The stage is set. The battle lines have been drawn. The monopoly, of the various tech companies around the world, has reached a point, where people (and the governments) want them reigned in. The saturation point has inevitably arrived, where the outcry over privacy and competition-related issues have forced the concerned authorities to seriously consider breaking these companies up. However, the regulators seem divided on the said issue. In the recent years, several US regulators have taken an optimistic view of Big Tech’s relentless growth — seeing a world of improving smartphone quality, free online services, and cheap e-commerce as evidence that competitive markets are working as intended.

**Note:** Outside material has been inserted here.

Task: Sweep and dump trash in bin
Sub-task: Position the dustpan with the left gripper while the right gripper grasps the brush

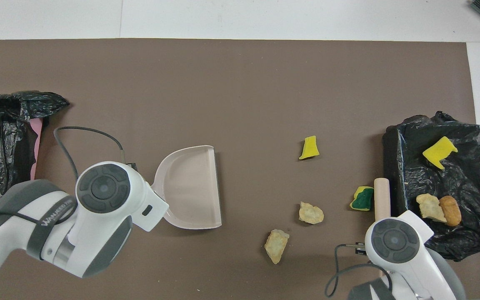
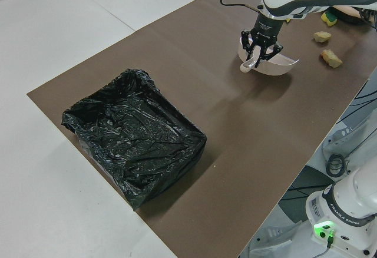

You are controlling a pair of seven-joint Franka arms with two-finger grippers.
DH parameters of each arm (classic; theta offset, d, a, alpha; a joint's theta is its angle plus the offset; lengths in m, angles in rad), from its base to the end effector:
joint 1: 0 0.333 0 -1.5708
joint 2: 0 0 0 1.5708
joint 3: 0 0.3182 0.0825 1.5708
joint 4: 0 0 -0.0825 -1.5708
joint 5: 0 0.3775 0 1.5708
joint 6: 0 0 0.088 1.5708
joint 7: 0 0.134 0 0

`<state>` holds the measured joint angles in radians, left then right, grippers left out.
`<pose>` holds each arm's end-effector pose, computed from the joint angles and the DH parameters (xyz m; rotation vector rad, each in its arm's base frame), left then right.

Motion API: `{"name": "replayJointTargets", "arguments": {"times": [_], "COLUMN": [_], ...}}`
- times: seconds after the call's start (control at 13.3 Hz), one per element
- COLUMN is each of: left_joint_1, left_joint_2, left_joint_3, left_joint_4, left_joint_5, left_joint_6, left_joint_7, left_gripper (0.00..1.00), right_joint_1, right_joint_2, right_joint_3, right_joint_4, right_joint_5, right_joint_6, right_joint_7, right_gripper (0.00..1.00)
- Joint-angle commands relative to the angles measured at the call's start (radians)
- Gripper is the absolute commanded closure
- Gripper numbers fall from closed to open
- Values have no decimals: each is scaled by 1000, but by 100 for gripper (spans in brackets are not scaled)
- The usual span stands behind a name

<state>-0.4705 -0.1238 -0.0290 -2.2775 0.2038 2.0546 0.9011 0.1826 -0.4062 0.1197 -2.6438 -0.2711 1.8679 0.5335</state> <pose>0.4274 -0.2154 0.3794 -2.1757 2.0355 0.1984 0.3274 0.0701 0.3359 2.7062 -0.1633 -0.3123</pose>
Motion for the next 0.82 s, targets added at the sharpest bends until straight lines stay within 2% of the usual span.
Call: {"name": "replayJointTargets", "arguments": {"times": [0.0, 0.15, 0.37, 0.75], "left_joint_1": [-71, -144, -240, -266], "left_joint_2": [-63, -68, -62, -53], "left_joint_3": [9, 9, 8, 8], "left_joint_4": [-66, -86, -112, -137], "left_joint_5": [31, 31, 29, 0], "left_joint_6": [-48, -51, -42, -1], "left_joint_7": [-121, -255, -350, -435], "left_gripper": [100, 100, 100, 100], "right_joint_1": [-51, -49, 24, 139], "right_joint_2": [-11, -6, -3, 46], "right_joint_3": [6, 6, 8, 9], "right_joint_4": [-10, -8, 1, 76], "right_joint_5": [-2, 60, 258, 421], "right_joint_6": [8, 10, 16, 4], "right_joint_7": [-157, -260, -262, -219], "right_gripper": [100, 100, 100, 100]}}
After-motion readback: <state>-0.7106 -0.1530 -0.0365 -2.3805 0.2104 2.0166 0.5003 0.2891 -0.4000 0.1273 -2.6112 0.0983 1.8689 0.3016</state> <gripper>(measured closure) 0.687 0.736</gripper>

Just like AI and Machine Learning, and their vast set of features and capabilities at the forefront, the monopoly of these companies is beneficial for the public to a greater extent of their use case. However, that does not mean that there aren’t any problems. Similar to AI and Machine Learning, the tech monopoly brings with it, its own sets of troubles and problems, the only difference being, the problems, in this case, were promptly foreseeable, unlike in the case of AI and Machine Learning, which still remain widely nascent and unexplored fields.
The Antitrust laws have existed for nearly a whole century now, the problem being, their scope still is fairly narrow. The Antitrust laws fundamentally find their origin in the United States, during the late 19th century. Subsequently, the main laws governing antitrust policy in the United States are both, very old as well as broadly worded. The Clayton Antitrust Act, for example, is more than 100 years old and its predecessor the Sherman Act is even older. Both arose in an era when increasingly financial sophistication was allowing the creation of large industrial organizations However, contemporary antitrust law mostly concerns itself with high prices due to market monopoly. For instance, the Clayton Act simply bars one company from acquiring another, when “the effect of such acquisition may be substantially to lessen competition, or to tend to create a monopoly” and does not offer much in the way of further definition or elaboration of what that means.
However, the question then arises, how was Facebook able to acquire companies like Instagram and WhatsApp, since all these companies had previously been together competing in the social media space? Facebook has argued that these companies operate in different spaces and when it acquired these companies, they were fairly small (with it basing its arguments on the fact that Instagram at the time had only 30 million users). Subsequently, the USA is a capitalist market as such (though on paper, they preach democracy). The combined dynamics of the Big 5 and their influence on the US Congress and their contribution to the US economy have enabled such questionable deals to go through. Amazon has been involved in similar cases, but their deals have given rise to situations, as to what can be called as “anti-monopoly” policies, whereby the smaller companies coming together, to curb the monopoly of such a large company, have themselves been blamed for trying to raise prices (which was the case, when several book companies came together against Amazon’s e-book platform, which had drastically lower-priced e-books as compared to their hardbound counterparts, and the Justice Department filed an antitrust case against these companies, accusing them of trying to raise prices). So, it can be seen that antitrust hasn’t been working as it is supposed to be. A variety of factors have contributed to the same, as discussed above.